The problem
Wherever "surface" shows up in the records below, copy the whole line.

(Stored items from a collection)

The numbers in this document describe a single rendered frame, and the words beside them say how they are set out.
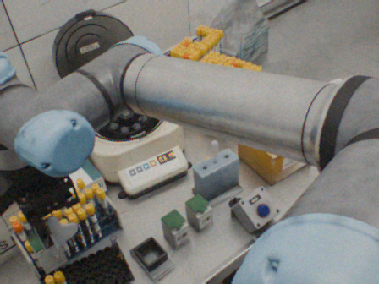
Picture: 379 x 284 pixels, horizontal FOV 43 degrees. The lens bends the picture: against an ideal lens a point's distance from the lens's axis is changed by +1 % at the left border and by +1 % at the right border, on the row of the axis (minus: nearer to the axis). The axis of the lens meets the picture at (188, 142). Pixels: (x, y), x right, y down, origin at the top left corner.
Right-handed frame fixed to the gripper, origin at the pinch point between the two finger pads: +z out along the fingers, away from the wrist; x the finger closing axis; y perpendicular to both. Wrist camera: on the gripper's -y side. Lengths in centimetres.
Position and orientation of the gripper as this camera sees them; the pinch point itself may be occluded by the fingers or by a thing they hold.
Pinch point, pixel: (44, 243)
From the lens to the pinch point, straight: 85.8
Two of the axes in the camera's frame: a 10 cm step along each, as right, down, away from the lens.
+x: -5.8, -5.3, 6.2
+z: 0.8, 7.2, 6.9
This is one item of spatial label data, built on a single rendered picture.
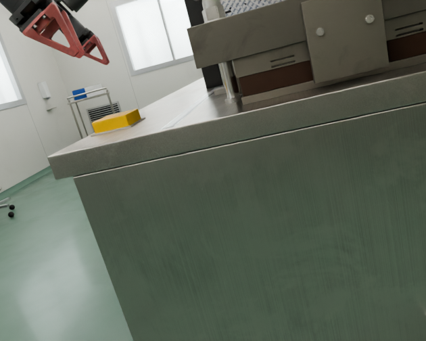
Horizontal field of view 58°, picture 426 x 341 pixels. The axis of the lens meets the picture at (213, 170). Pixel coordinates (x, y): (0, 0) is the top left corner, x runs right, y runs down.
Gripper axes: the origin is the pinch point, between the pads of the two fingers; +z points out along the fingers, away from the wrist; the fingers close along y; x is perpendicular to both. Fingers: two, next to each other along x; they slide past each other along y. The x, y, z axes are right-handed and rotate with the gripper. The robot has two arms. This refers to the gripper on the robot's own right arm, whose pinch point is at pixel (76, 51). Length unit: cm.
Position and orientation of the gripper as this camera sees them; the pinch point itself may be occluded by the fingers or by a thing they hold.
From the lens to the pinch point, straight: 72.7
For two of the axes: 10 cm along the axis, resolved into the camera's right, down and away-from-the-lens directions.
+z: 6.8, 6.7, 2.8
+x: -7.1, 7.0, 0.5
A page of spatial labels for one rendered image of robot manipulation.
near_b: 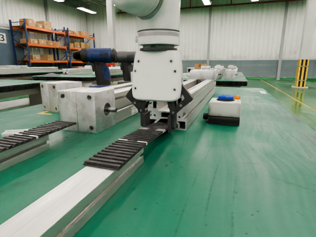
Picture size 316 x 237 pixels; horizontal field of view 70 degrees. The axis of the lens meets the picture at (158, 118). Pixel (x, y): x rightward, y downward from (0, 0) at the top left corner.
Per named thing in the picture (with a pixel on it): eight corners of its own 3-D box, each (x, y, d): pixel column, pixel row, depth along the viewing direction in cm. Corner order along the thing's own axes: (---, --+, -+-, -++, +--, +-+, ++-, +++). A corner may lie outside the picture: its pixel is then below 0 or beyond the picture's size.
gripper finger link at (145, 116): (130, 100, 49) (131, 130, 50) (144, 101, 48) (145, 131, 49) (137, 98, 52) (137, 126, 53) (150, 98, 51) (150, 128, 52)
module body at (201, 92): (186, 130, 55) (187, 95, 53) (147, 127, 58) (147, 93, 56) (215, 92, 128) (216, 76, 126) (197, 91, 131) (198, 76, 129)
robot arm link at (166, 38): (128, 31, 43) (128, 47, 43) (173, 28, 40) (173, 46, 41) (144, 35, 50) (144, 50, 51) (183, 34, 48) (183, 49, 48)
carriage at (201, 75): (212, 85, 106) (213, 70, 104) (189, 84, 109) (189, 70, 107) (216, 82, 120) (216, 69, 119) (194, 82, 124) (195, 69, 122)
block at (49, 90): (63, 114, 73) (60, 83, 70) (43, 110, 78) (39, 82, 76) (88, 108, 81) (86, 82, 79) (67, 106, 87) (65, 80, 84)
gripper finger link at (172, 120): (167, 102, 46) (167, 134, 48) (183, 103, 45) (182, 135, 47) (171, 100, 49) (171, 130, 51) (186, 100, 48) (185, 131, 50)
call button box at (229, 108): (239, 126, 58) (241, 102, 57) (201, 123, 61) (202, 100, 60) (239, 119, 66) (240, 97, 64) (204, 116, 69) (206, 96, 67)
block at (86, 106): (106, 134, 51) (103, 92, 49) (61, 130, 55) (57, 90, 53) (124, 124, 60) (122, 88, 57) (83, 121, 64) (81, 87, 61)
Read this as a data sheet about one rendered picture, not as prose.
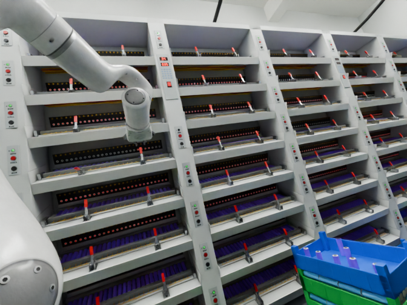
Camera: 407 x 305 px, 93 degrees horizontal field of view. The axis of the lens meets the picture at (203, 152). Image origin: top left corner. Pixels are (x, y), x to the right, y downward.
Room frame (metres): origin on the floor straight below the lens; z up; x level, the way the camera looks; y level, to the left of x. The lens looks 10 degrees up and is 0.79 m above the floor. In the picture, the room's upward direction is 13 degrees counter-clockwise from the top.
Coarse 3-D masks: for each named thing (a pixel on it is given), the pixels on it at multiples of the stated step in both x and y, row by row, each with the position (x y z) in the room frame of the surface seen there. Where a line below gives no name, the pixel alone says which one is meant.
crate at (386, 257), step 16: (320, 240) 0.91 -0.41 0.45; (304, 256) 0.78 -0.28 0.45; (352, 256) 0.81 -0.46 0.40; (368, 256) 0.78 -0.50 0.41; (384, 256) 0.73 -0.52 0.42; (400, 256) 0.69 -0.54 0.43; (320, 272) 0.74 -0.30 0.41; (336, 272) 0.69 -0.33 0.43; (352, 272) 0.64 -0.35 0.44; (368, 272) 0.60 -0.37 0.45; (384, 272) 0.57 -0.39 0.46; (400, 272) 0.60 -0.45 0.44; (368, 288) 0.61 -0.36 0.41; (384, 288) 0.58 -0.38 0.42; (400, 288) 0.58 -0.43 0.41
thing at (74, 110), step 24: (96, 48) 1.06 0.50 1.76; (120, 48) 1.10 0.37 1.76; (144, 48) 1.16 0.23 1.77; (192, 48) 1.27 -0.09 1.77; (144, 72) 1.15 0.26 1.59; (192, 72) 1.26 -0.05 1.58; (216, 72) 1.32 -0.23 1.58; (240, 72) 1.39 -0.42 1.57; (216, 96) 1.30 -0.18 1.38; (240, 96) 1.37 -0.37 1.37; (48, 120) 0.96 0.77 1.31; (72, 144) 0.99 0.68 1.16; (96, 144) 1.03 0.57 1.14; (120, 144) 1.07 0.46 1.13
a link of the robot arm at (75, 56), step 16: (64, 48) 0.37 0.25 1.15; (80, 48) 0.39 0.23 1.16; (64, 64) 0.40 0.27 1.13; (80, 64) 0.41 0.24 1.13; (96, 64) 0.44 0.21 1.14; (112, 64) 0.50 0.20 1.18; (80, 80) 0.45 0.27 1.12; (96, 80) 0.46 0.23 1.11; (112, 80) 0.49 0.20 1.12; (128, 80) 0.58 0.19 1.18; (144, 80) 0.60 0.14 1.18
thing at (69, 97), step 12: (48, 84) 0.93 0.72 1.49; (60, 84) 0.95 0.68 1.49; (72, 84) 0.86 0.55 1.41; (120, 84) 1.05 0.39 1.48; (156, 84) 1.07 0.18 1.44; (24, 96) 0.77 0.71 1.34; (36, 96) 0.79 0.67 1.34; (48, 96) 0.80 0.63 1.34; (60, 96) 0.82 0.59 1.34; (72, 96) 0.84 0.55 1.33; (84, 96) 0.85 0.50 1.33; (96, 96) 0.87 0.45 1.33; (108, 96) 0.89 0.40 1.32; (120, 96) 0.91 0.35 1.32; (156, 96) 0.98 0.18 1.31
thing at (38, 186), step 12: (120, 156) 1.04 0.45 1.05; (168, 156) 1.03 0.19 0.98; (36, 168) 0.83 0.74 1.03; (120, 168) 0.89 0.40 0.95; (132, 168) 0.90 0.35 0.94; (144, 168) 0.93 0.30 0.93; (156, 168) 0.95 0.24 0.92; (168, 168) 0.97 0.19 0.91; (36, 180) 0.82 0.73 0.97; (48, 180) 0.80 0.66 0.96; (60, 180) 0.81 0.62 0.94; (72, 180) 0.82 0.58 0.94; (84, 180) 0.84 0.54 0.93; (96, 180) 0.86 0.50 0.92; (36, 192) 0.79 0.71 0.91
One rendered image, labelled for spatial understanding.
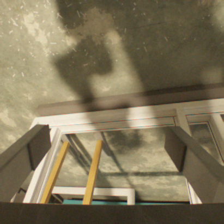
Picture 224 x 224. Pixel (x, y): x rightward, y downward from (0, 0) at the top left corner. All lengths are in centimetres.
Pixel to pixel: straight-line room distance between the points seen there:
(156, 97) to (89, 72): 44
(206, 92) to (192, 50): 27
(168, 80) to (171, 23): 32
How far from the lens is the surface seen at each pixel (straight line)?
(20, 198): 298
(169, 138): 16
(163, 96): 101
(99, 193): 229
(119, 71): 97
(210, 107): 108
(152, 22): 89
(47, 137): 17
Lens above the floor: 87
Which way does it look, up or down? 48 degrees down
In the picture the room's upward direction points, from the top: 170 degrees counter-clockwise

Exercise response
Coarse 3-D masks: for each named thing (a pixel on it is given), the pixels on it at multiples of the stated step in both x and y, row by row, each with the position (x y z) in the room frame of the surface seen there. Where a line below gives no name, the pixel alone says which one is meant.
How far from the lens is the surface seen at each pixel (straight line)?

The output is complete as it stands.